Well we get a frequent use of the name 'Telperimpar' amongst the Teleri:



> This was a Sindarized form of Telerin Telperimpar (Quenya Tyelpinquar). It was a frequent name among the Teleri, who in addition to navigation and ship-building were also renowned as silver-smiths.


 _Of Dwarves and Men; HoME 12_ 

And also this from _Late Writings_ (HoME 12)



> In the margin of the page my father asked subsequently: 'Why not?' The question seems to be answered, however, in the following sentence of the text – where the emphasis is of course on the word 'Elvish': 'no other major character in the Elvish legends ... has a name borne by another Elvish person of importance.' It would indeed have been open to him to change the name of Glorfindel of Gondolin, who had appeared in no published writing, but he did not mention this possibility.]


 _Late Writings_ (HoME 12)

Legolas may have been over 500 years old too, since he makes a reference to the riding of Eorl, some 500 years earlier, being a short time in the eyes of the Elves.


----------



## Starflower (Sep 19, 2003)

hmmm.. I should think that as there are a million Joe's and Jane's in our world, why can't there be elves called Legolas? And if the other Legolas was among the people of Gondolin, isn't it possible that he might have died in the later Battles or just gone over the Sea, in which case it would be feasible to think that somebody would be named after him.
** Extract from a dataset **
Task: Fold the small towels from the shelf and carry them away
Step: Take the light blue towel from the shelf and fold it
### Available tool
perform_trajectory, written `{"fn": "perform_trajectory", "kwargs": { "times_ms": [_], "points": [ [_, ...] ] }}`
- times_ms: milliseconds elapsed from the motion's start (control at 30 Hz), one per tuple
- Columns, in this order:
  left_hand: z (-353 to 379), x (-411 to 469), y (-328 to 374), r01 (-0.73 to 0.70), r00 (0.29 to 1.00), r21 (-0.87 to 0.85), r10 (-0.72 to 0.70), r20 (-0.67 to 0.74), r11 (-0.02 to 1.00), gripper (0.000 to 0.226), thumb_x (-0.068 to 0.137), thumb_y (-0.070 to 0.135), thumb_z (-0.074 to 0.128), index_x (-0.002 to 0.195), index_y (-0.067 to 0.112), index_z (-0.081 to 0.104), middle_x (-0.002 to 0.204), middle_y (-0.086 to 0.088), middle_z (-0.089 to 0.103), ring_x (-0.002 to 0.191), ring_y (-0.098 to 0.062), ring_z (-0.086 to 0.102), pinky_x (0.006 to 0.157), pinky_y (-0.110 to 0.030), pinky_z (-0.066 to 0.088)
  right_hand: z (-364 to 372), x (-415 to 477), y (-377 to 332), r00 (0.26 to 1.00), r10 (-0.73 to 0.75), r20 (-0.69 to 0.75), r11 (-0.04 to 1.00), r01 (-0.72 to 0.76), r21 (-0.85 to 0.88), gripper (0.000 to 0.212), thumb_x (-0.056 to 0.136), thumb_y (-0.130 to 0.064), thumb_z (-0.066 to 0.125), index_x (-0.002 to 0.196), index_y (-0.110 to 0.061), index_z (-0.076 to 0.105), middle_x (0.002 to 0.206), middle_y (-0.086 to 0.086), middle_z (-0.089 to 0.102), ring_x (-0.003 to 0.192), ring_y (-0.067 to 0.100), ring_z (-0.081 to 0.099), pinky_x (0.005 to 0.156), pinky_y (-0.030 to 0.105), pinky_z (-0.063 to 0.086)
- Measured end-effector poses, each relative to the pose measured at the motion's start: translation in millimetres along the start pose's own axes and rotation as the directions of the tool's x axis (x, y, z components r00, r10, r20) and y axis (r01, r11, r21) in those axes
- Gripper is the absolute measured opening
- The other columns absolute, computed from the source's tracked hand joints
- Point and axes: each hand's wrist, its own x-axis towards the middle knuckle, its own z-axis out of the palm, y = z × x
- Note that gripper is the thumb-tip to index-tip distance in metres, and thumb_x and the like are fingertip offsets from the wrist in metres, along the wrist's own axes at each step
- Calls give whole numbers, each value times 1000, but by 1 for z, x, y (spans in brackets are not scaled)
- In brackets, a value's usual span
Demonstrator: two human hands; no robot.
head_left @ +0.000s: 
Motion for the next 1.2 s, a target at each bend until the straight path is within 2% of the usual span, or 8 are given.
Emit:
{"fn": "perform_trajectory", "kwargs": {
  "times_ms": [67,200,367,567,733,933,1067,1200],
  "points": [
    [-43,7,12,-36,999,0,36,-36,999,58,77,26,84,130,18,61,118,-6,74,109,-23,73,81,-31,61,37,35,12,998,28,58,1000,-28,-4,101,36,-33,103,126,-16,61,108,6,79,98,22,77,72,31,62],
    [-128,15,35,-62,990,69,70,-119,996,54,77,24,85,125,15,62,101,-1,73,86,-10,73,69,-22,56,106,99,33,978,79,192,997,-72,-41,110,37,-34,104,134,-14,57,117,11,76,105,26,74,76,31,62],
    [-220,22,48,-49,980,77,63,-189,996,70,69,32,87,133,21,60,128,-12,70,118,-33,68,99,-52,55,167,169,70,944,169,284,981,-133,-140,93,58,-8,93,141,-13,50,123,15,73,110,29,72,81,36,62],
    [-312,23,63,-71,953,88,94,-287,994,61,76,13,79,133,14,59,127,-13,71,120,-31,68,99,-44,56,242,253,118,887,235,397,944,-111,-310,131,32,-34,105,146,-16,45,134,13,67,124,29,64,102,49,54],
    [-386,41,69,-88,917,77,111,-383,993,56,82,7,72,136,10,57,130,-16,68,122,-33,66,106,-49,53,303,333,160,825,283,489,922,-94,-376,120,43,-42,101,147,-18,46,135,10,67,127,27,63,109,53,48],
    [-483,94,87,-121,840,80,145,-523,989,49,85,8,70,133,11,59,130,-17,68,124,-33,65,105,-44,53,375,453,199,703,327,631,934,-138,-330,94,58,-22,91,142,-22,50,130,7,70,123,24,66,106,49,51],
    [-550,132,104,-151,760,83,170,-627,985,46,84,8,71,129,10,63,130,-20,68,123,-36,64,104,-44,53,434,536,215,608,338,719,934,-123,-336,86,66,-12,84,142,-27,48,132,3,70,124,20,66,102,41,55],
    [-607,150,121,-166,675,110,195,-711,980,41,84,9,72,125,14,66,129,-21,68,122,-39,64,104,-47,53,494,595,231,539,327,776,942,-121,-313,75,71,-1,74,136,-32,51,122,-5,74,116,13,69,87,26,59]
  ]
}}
There are a lot of sam names among the Men, Beren for example was the name of one of the Stewards of Gondor.


----------



## Lord Gil-galad (Sep 19, 2003)

But its expected for one of the steward to be named Beren, because as was said, many stewards were named after the great heroes of men.... 

As for his age, I beleived he was born about 500 or so years after the Battle with Sauron making him just bout 2000 years old.... I'm not sure where I read that.. it was a while ago and may have been inaccurate...


----------



## Turin (Sep 19, 2003)

Hmm, it seems that I posted a thread almost identical to this one a couple months ago, that shows how good my ideas are for them to be repeated by other members.


----------



## Inderjit S (Sep 19, 2003)

> As for his age, I beleived he was born about 500 or so years after the Battle with Sauron making him just bout 2000 years old.... I'm not sure where I read that.. it was a while ago and may have been inaccurate



Yes it is innacurate, that isn't stated/implied anywhere. His movie age is something close to 2000 yrs I think.


----------



## Khôr’nagan (Sep 19, 2003)

2,931 years old, to be exact (I went to where I remembered seeing it).

But what do you mean by "movie age?" I had not known there was a difference between that and his "book age." Could you please elaborate?


----------



## Tar-Elenion (Sep 21, 2003)

Legolas age is never given in the books. That means that his movie age was simply made up, and is irrelevant with regards to JRRT's works.


----------



## Khôr’nagan (Sep 21, 2003)

Oh... Really? That's very disapointing. Are you sure Tolkien never mentioned it? Oh well. Thus must I now return to the only knowledge of his age that I am yet aware of:


> *'Five hundred times have the red leaves fallen in Mirkwood in my home since then,' said Legolas, 'and but a little while does that seem to us.' - The Two Towers "The King of the Golden Hall," page 142*


----------